Bishop Muheria spoke of the quiet "heroism" of wives who stick by their infected husbands. There is even a form of heroism in an infected spouse's decision to abstain from sexual relations for the good of his or her family.

The Kenyan Church is working to respond to the poor and the sick as Jesus Christ would. "But to reach out is not just to cure,” the bishop added. “Christ didn't cure everyone. First and foremost and most important, you must reach out to the wounds of the heart. They must feel Christ touching them, and that's what the Church does and she has done that and continues to do that in Africa in an amazing way."

He said that people come to him with real problems and they cry together. This is a matter of death, suffering and forgiveness, he said, that cannot be minimized to a material questions.

"Those are very serious problems, and you have to bring them to terms, tell them, you can still be holy, even having HIV and AIDS you can still be a saint."

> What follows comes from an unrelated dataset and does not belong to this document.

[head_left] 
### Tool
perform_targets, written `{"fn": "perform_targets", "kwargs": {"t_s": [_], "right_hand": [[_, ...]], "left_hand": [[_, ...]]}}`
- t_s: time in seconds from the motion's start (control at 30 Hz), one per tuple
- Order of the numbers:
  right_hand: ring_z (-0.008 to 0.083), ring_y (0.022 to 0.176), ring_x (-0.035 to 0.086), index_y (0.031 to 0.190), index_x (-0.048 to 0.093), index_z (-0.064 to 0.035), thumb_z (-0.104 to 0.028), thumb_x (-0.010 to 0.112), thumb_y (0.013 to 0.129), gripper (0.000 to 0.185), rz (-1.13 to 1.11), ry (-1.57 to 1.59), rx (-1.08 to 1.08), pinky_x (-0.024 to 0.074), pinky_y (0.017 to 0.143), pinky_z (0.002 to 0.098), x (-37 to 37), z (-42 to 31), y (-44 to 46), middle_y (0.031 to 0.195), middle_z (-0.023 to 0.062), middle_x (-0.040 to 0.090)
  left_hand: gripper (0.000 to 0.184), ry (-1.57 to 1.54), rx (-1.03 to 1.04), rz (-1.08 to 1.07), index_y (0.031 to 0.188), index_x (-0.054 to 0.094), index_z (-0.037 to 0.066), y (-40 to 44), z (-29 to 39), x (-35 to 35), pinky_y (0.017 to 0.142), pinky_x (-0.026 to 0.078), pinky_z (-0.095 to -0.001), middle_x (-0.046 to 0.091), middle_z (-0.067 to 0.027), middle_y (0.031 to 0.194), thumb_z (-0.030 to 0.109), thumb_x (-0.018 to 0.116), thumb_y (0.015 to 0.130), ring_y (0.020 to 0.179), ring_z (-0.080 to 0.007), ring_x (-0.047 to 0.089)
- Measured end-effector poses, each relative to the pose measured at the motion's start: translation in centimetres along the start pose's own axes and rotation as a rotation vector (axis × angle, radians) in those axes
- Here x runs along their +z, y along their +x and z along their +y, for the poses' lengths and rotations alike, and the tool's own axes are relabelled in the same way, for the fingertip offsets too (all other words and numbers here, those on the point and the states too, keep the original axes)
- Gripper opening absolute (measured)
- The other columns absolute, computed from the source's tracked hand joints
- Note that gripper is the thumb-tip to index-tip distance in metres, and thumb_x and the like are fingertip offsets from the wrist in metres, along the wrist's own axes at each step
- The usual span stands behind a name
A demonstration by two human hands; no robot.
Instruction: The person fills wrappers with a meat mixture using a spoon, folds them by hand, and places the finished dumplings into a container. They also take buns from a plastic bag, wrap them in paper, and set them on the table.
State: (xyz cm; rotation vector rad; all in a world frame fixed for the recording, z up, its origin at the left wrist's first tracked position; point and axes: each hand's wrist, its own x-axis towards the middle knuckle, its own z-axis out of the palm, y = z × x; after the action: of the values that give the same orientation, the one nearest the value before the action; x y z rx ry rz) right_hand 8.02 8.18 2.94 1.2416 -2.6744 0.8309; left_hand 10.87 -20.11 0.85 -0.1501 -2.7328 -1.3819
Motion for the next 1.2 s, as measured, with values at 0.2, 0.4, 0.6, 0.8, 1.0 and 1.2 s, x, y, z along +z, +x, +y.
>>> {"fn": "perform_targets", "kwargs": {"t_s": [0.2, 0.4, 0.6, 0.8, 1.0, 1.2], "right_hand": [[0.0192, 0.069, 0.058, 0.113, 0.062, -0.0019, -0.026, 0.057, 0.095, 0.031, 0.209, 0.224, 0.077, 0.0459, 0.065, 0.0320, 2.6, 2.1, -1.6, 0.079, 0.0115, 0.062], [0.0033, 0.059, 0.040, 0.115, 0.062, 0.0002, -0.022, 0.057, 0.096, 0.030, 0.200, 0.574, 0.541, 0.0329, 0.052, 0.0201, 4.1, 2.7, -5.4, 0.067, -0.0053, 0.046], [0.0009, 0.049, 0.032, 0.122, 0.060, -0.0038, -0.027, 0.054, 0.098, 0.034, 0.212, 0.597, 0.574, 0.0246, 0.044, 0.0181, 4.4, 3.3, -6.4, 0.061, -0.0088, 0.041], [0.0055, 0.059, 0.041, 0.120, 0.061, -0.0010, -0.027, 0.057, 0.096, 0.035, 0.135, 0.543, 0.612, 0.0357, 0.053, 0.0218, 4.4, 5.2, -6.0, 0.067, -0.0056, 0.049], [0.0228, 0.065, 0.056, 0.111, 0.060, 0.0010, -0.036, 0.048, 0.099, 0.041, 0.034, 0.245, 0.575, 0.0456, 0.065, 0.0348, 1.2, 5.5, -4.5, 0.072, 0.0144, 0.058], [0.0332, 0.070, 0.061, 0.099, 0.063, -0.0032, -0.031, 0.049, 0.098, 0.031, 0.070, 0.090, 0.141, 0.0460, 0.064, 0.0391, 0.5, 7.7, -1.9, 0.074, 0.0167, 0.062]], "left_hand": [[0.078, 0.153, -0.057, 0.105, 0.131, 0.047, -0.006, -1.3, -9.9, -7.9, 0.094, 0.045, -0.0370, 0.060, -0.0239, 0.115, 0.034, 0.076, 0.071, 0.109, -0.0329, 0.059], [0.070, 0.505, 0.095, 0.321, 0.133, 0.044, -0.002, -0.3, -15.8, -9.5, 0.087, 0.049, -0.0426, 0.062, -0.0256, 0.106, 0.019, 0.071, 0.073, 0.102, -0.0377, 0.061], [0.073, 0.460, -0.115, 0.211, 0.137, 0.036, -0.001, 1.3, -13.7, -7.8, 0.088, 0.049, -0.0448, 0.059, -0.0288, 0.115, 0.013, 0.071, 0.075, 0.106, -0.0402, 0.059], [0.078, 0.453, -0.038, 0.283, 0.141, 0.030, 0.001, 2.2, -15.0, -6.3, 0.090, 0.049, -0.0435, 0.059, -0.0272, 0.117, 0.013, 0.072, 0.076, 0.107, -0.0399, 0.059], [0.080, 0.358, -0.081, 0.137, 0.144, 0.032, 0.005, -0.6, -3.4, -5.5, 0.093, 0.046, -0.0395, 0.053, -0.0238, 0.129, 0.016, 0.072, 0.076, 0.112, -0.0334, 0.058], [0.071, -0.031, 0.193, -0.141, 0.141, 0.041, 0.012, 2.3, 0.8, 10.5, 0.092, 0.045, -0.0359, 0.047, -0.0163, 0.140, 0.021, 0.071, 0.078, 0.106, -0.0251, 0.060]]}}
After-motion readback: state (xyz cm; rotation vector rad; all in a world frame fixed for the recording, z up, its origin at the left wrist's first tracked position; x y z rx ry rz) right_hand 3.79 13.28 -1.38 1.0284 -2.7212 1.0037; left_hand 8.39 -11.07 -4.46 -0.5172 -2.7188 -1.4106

During his in-flight answer in 2009, the Pope said that efforts should be made to renew the person internally, giving spiritual and human strength to a just behaviors involving the body and to be present, "suffering with those who suffer."

Turning back to the 30,000 orphaned children, Bishop Muheria said, "we have to give hope, but real hope to these kids, a hope that forgives, opens up their heart to a new world. And at the same time, they're able to speak about their experience of encounter with Christ, about the cross that they have had to go through."